Hamish Hamilton edition
Notes from the dust jacket of the 1941 novel Northbridge Rectory by Angela Thirkell.
In her latest book Mrs. Thirkell is, if we may so express ourselves, more Thirkell-ish than ever.
As escape from the war appears to be impossible, she continues her ” Barsetshire War Survey’ in a novel which has no hero and hardly a heroine.
Mrs. Villars, wife of the rector of Northbridge, is in a way the central figure and round the Rectory the activities of Northbridge swirl, but she has no story beyond being a good wife and an affectionate if detached mother, and if Lieutenant Holden of the Barsetshires, who was billeted on her, took to idealising her in an exhausting way, it was not her fault.

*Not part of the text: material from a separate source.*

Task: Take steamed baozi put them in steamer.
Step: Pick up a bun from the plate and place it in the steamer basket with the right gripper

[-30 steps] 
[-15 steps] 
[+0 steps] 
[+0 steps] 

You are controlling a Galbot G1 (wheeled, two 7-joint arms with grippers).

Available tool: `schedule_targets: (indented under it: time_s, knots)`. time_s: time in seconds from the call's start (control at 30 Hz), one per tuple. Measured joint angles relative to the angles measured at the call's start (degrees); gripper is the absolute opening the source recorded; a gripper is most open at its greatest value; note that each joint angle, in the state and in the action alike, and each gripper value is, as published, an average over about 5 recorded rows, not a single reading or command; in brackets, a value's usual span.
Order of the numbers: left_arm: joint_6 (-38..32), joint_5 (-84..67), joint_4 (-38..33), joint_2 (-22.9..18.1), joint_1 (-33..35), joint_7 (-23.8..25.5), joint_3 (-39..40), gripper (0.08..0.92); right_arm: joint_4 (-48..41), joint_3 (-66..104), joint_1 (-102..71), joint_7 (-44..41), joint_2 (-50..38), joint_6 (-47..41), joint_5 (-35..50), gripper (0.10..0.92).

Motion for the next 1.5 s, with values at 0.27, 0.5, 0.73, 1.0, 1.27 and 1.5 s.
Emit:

Roof-spotting from the church tower is probably a novelty in fiction, though the middle-aged ladies and gentlemen of Northbridge who undertake it, from Miss Crowder and Miss Hopgood who know “abroad” to Mr. Downing the authority on Provençal poetry, are far more concerned with their own daily life than with parachutists.
There is a middle-aged triangle of Mr. Downing, his redoubtable hostess Miss Pemberton and the hospitable Mrs. Turner at the Hollies, and a chorus of officers billeted at the Rectory, ladies with violent leanings to High or Broad church, and other village characters. In Mrs. Major Spender, who comes for two nights to the Rectory to see her husband, Mrs. Thirkell has given us one of her most devastating sketches of the good-natured egoist, and all her readers will be glad to hear that Betty, the girl who says “ackcherly,” actually finds her affinity in Captain Topham who likes racing and bird life.
In fact, cheerfulness goes on breaking in.